- _Work order_
Every entry that follows should be output exactly, and every image in it left out.

- _Records for this task_
··········

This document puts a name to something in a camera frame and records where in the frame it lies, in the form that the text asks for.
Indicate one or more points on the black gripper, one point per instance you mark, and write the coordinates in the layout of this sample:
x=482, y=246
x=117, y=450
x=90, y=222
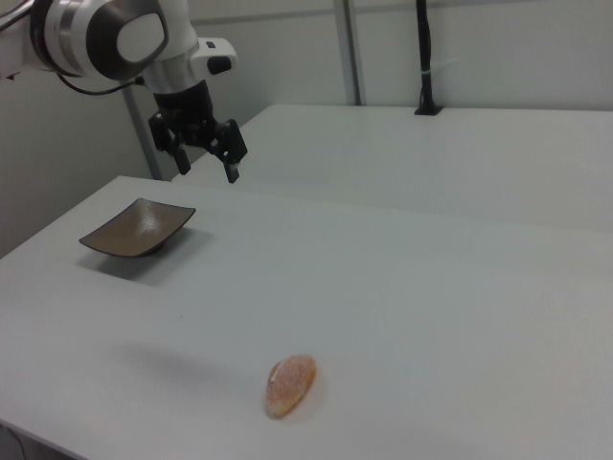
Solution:
x=187, y=108

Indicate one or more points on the orange sugared bread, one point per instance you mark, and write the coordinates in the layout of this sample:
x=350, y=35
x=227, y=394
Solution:
x=289, y=385

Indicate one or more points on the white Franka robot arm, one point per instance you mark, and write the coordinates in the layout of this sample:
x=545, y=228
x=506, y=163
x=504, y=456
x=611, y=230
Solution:
x=72, y=29

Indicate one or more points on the brown square ceramic plate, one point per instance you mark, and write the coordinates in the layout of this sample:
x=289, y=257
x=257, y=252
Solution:
x=139, y=227

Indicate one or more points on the black pole with base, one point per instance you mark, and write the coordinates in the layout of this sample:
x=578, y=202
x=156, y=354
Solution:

··········

- _Task response_
This document puts a name to something in a camera frame and records where in the frame it lies, in the form that the text asks for.
Indicate one or more points on the black gripper, one point per instance you mark, and write the coordinates in the layout of this sample:
x=482, y=246
x=117, y=450
x=90, y=222
Solution:
x=187, y=108

Indicate one or more points on the orange sugared bread, one point per instance you mark, and write the coordinates in the layout of this sample:
x=350, y=35
x=227, y=394
Solution:
x=289, y=385

Indicate one or more points on the white Franka robot arm, one point per instance you mark, and write the coordinates in the layout of this sample:
x=545, y=228
x=506, y=163
x=504, y=456
x=611, y=230
Solution:
x=72, y=29

Indicate one or more points on the brown square ceramic plate, one point per instance you mark, and write the coordinates in the layout of this sample:
x=289, y=257
x=257, y=252
Solution:
x=139, y=227

Indicate one or more points on the black pole with base, one point per instance you mark, and write the coordinates in the layout of this sample:
x=578, y=202
x=156, y=354
Solution:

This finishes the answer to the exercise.